Burhan Wani's successor Zakir Rashid Bhat alias Zakir Musa, now the chief of Hizbul Mujahideen, is calling for terrorists to become soldiers of Islam, not for the creation of a separate nation-state. The language of unrest has changed.
"I want to tell my stone-pelting brothers that they should check their motives as to why they are fighting when they pick up stones (against Indian forces). I want to tell these brothers that they should not fall for nationalism... Nationalism and democracy are not permissible in Islam," a report in Hindustan Times quoted Musa as saying.
This shifting of goalpost gives Kashmir's youth — many of whom were born into violence and are the children of unrest — a common cause against a "Hindu" India. It also hitches a local struggle to the larger clash between political Islam and modernism — giving it direction, purpose and resilience.
Any politician in India even remotely willing to tackle the Kashmir muddle must acknowledge this ground reality.
Narendra Modi's speech in Udhampur on Sunday, in this context, struck an interesting note. At Battal Ballian town during the inauguration of a 9.2km tunnel connecting Chenani to Nashri, the Prime Minister was quoted by PTI as saying: "Sufi culture is priceless and if we forget this culture, we will forget our future too.

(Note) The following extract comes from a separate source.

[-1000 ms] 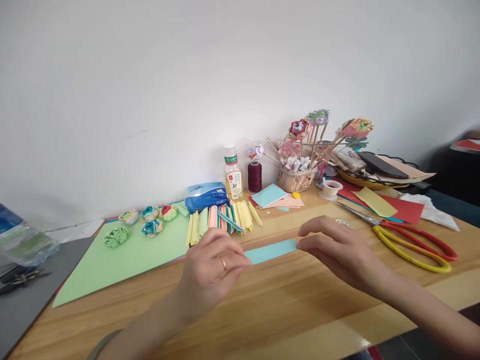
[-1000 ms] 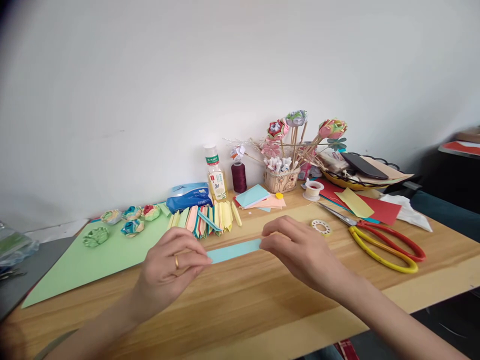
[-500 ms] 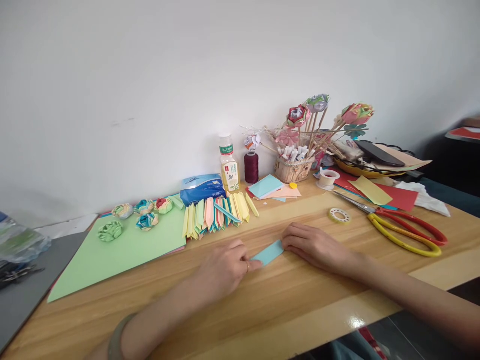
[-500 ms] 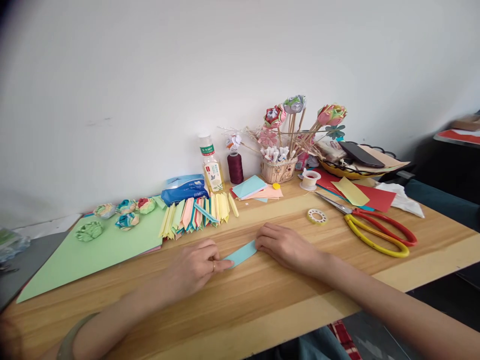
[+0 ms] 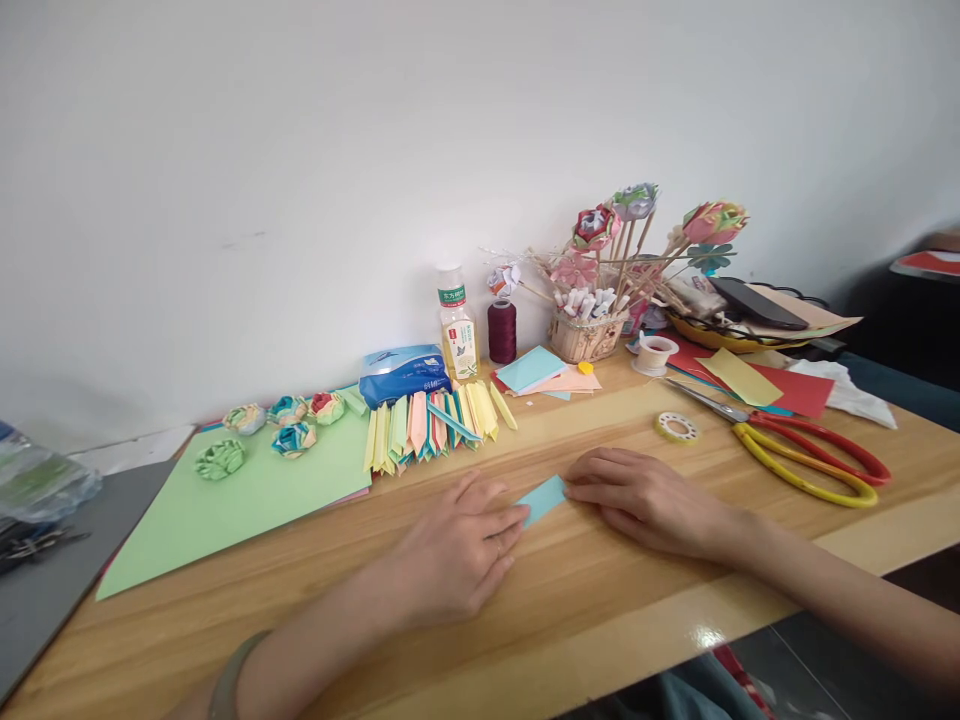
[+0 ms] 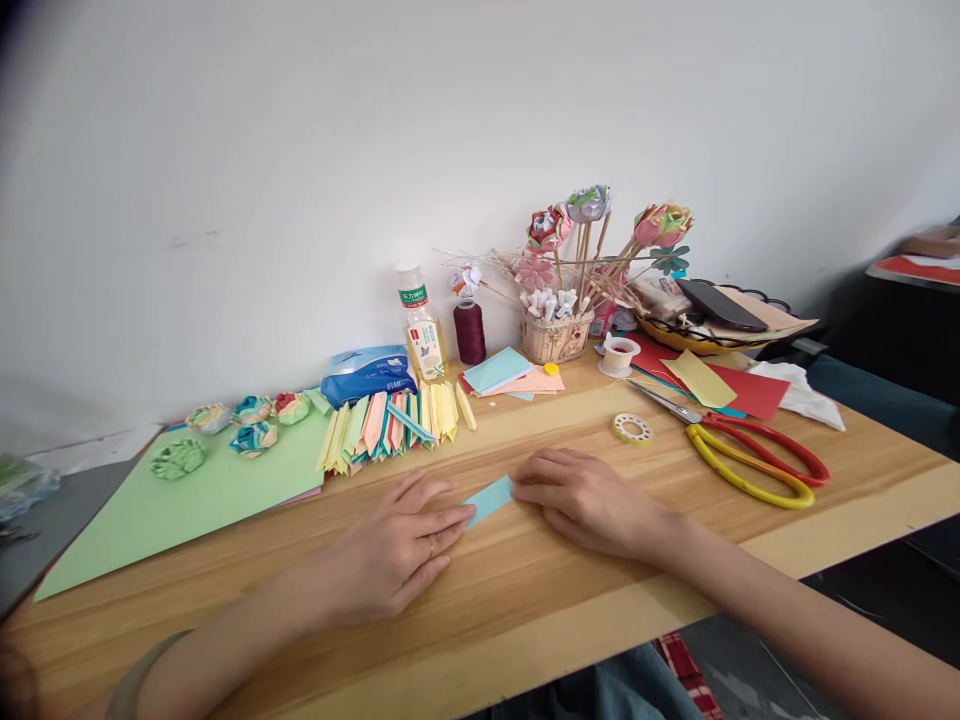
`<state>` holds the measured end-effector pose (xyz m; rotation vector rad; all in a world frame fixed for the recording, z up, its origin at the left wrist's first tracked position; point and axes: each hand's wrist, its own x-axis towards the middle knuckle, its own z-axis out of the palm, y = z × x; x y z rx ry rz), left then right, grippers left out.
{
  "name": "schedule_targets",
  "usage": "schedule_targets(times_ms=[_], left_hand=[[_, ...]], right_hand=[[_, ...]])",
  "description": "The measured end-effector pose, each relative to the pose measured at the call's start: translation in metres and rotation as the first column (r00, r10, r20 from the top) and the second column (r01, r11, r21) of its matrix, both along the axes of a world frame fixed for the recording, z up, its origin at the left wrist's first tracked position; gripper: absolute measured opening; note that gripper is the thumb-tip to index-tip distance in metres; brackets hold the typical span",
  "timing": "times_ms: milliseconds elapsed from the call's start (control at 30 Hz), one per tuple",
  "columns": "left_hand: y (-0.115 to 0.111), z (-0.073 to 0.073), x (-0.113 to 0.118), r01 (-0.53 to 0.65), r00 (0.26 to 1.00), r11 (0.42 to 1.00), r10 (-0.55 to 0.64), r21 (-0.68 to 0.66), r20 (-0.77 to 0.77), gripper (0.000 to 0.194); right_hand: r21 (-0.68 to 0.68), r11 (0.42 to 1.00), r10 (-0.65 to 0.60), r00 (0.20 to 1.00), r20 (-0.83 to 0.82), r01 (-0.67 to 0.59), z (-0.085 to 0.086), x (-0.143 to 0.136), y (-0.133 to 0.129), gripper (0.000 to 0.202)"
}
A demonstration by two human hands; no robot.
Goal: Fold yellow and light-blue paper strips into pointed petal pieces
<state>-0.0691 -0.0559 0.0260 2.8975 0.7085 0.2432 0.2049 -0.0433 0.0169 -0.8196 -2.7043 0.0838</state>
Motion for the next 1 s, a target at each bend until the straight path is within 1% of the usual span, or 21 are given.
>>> schedule_targets(times_ms=[100,133,200,267,400,500,633,767,867,1000], left_hand=[[-0.001,0.000,-0.001,-0.029,0.999,0.998,0.028,-0.052,-0.024,0.037],[-0.001,0.000,0.000,-0.032,0.999,0.998,0.030,-0.062,-0.028,0.037],[0.000,0.000,0.000,-0.034,0.999,0.997,0.032,-0.071,-0.031,0.038],[0.000,0.002,0.000,-0.037,0.999,0.997,0.035,-0.072,-0.033,0.039],[-0.003,0.002,-0.005,-0.055,0.996,0.996,0.051,-0.067,-0.068,0.038],[-0.009,-0.001,-0.012,-0.091,0.993,0.995,0.088,-0.037,-0.073,0.036],[-0.016,-0.005,-0.019,-0.105,0.991,0.994,0.103,-0.011,-0.084,0.038],[-0.021,-0.005,-0.024,-0.116,0.987,0.993,0.113,-0.020,-0.116,0.039],[-0.023,-0.007,-0.028,-0.106,0.988,0.994,0.106,-0.001,-0.108,0.042],[-0.024,-0.010,-0.030,-0.112,0.989,0.993,0.115,0.031,-0.090,0.044]], right_hand=[[0.029,0.995,-0.095,0.995,0.019,0.095,0.003,-0.016,-0.017,0.035],[-0.002,0.998,-0.069,0.997,0.037,0.070,0.004,-0.023,-0.022,0.039],[-0.107,0.994,-0.007,0.998,0.067,0.014,0.003,-0.034,-0.030,0.049],[-0.182,0.983,0.014,0.997,0.077,0.000,0.000,-0.040,-0.033,0.054],[-0.230,0.973,0.011,0.995,0.103,0.013,-0.005,-0.034,-0.027,0.053],[-0.218,0.976,-0.005,0.997,0.081,0.023,-0.008,-0.022,-0.021,0.052],[-0.179,0.981,-0.063,0.994,0.089,0.078,-0.007,-0.013,-0.018,0.052],[-0.150,0.983,-0.084,0.988,0.129,0.103,-0.005,-0.013,-0.019,0.050],[-0.120,0.986,-0.095,0.984,0.152,0.114,-0.006,-0.012,-0.018,0.049],[-0.068,0.991,-0.112,0.988,0.102,0.119,-0.004,-0.018,-0.021,0.052]])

We will push our future into darkness... I got the opportunity to live in the Valley during my work for our organisation. I know the people of the state. I know the Sufi culture of Jammu and Kashmir well."
Exhorting the youth to stay true to the "invaluable tradition of Sufi culture", Modi, as reported in DNA, repeated the Atal Bihari Vajpayee motto of Kashmiriyat, Jamhooriyat, Insaniyat (Kashmirism, democracy and humanity) to reiterate that his administration won't deter from the path of bright future through harmony, brotherhood and strong will.
In the timeline of history where Kashmir is at present, Modi's exhortation of Kashmiriyat, Jamhooriyat, Insaniyat is destined to fail. A few hours after his speech, terrorists in Nowhatta area of old Srinagar lobbed a grenade at policemen retiring for the day after their daily schedule. One cop was killed and 11 others were injured.
There is no reason to assume that his speech will inspire even one "misguided Kashmiri youth" to drop his stone and become a soldier of tourism from terrorism. Modi's speech is important for an entirely different reason. By asking the youth to return to the path of Sufi syncretism, the prime minister showed that he is apprised of the depth of the problem in Kashmir which must be fought on three fronts.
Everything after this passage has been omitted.